That is, the protocol-format of the media stream is first determined, so that the encapsulation position of the purchase information is determined according to the preset correspondence between the protocol-format and the encapsulation position, and then the structured information is acquired at the encapsulation position. For example, in the foregoing possible design, since the http-flv stream is pulled by the Web front end, it may be determined that the SEI unit in the http-flv stream is used to encapsulate the structural information, and thus the structural information may be obtained in the SEI unit.
The existing media stream processing mode is realized by means of plug-ins, such as an NPAPI plug-in, a PPAPI plug-in or an ADOBE FLASH plug-in, frame pictures are required to be decoded after the media stream is pulled, and structural information is drawn by utilizing frame synchronization, so that a browser is required to install the plug-ins, and the operation amount is further increased and the processing efficiency is further reduced due to the frame picture decoding.

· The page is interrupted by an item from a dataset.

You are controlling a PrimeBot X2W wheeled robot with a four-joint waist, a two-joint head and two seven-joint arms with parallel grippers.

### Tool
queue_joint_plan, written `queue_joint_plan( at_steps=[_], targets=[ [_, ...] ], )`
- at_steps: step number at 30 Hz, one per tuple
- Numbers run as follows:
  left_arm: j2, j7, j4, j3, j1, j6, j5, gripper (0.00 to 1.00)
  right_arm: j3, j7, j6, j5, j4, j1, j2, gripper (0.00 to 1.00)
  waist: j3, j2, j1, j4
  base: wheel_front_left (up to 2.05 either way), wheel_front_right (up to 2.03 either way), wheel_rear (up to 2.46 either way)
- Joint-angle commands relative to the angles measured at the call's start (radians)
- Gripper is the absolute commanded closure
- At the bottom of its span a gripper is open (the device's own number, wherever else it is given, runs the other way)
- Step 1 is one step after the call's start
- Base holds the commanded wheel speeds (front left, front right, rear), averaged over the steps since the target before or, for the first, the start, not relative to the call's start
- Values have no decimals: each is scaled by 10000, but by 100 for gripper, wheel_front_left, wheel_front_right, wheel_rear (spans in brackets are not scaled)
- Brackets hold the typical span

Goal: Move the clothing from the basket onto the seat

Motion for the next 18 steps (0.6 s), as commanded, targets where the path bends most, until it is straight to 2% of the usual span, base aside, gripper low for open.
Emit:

Based on this, in the embodiment of the disclosure, since the plug-in is not required to be installed in the browser, but the display timestamp is generated for the structured information in the obtained media stream, the structured information can be synchronously drawn when the H5 player plays the media stream without decoding the media stream into a frame picture.
The specific implementation process may refer to the flow shown in fig. 3, where step S104 may be:
s1042, the Web front end analyzes the SEI unit of the structured data and the video frame unit of the media stream according to the frame structure of the media stream.
And S1044, the Web front end generates a display time stamp for the SEI unit according to the playing time of the video frame unit, so that the SEI unit is aligned with the video frame unit.
In the disclosed embodiment, the final presentation results in the media stream being played in synchronization with the structured information, thus requiring the display time stamp of the SEI unit to be aligned with the play time of the video frame unit.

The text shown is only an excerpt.